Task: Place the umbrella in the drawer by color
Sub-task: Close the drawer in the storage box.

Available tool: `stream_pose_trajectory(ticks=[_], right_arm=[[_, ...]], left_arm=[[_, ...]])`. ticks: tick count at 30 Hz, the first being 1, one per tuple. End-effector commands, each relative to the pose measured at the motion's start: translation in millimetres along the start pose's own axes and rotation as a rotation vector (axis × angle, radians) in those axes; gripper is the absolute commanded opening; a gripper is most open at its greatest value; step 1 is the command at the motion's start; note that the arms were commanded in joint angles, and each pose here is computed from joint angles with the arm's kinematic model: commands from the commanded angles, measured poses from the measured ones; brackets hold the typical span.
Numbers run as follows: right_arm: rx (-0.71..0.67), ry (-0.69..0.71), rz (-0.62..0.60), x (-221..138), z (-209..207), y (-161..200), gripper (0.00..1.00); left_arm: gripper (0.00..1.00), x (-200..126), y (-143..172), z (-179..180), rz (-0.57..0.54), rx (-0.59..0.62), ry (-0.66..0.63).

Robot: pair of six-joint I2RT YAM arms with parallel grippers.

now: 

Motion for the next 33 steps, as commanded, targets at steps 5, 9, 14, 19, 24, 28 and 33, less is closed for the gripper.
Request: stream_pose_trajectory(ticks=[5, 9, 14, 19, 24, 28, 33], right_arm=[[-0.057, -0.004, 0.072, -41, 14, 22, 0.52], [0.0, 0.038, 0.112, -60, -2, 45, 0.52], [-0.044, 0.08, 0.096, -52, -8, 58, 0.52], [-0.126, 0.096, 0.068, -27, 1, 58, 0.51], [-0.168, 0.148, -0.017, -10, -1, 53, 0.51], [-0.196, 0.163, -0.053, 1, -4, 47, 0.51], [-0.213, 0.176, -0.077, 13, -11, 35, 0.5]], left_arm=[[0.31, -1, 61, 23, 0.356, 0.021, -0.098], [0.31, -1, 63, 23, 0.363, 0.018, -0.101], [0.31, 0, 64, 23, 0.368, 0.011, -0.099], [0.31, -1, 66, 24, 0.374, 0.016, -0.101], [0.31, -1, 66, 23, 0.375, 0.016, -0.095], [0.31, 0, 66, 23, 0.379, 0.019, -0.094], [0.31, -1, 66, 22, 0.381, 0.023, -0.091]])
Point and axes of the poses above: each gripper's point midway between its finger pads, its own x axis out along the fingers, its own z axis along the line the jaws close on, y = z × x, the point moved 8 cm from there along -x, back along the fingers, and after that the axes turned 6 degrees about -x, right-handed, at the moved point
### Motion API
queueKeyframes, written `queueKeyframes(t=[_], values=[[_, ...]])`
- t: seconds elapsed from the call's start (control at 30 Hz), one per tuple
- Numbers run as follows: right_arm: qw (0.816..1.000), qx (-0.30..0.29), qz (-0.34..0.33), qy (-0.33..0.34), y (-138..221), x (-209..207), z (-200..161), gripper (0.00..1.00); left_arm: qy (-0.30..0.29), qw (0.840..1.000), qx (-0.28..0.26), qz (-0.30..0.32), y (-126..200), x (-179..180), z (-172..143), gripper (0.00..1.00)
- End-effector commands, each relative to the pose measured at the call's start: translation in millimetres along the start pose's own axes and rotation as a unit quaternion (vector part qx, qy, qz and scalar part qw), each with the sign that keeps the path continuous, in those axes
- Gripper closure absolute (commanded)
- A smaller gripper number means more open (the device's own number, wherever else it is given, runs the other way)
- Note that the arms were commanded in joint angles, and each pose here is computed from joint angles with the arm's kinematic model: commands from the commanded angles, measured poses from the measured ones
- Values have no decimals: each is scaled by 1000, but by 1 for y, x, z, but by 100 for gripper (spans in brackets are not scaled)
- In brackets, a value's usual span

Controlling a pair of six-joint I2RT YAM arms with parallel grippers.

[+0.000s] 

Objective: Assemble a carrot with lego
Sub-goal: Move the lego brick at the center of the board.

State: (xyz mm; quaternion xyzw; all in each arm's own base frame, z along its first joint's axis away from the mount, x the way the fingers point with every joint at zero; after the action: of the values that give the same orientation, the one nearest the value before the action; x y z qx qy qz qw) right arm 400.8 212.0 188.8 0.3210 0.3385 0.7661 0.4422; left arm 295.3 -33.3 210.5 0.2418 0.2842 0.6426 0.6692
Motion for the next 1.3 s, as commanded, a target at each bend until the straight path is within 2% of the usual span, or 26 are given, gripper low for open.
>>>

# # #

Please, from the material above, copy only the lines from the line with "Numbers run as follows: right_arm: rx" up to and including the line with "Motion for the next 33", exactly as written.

* _Answer box_:
Numbers run as follows: right_arm: rx (-0.71..0.67), ry (-0.69..0.71), rz (-0.62..0.60), x (-221..138), z (-209..207), y (-161..200), gripper (0.00..1.00); left_arm: gripper (0.00..1.00), x (-200..126), y (-143..172), z (-179..180), rz (-0.57..0.54), rx (-0.59..0.62), ry (-0.66..0.63).

Robot: pair of six-joint I2RT YAM arms with parallel grippers.

now: 

Motion for the next 33 steps, as commanded, targets at steps 5, 9, 14, 19, 24, 28 and 33, less is closed for the gripper.

The exercise calls for nothing more than this answer.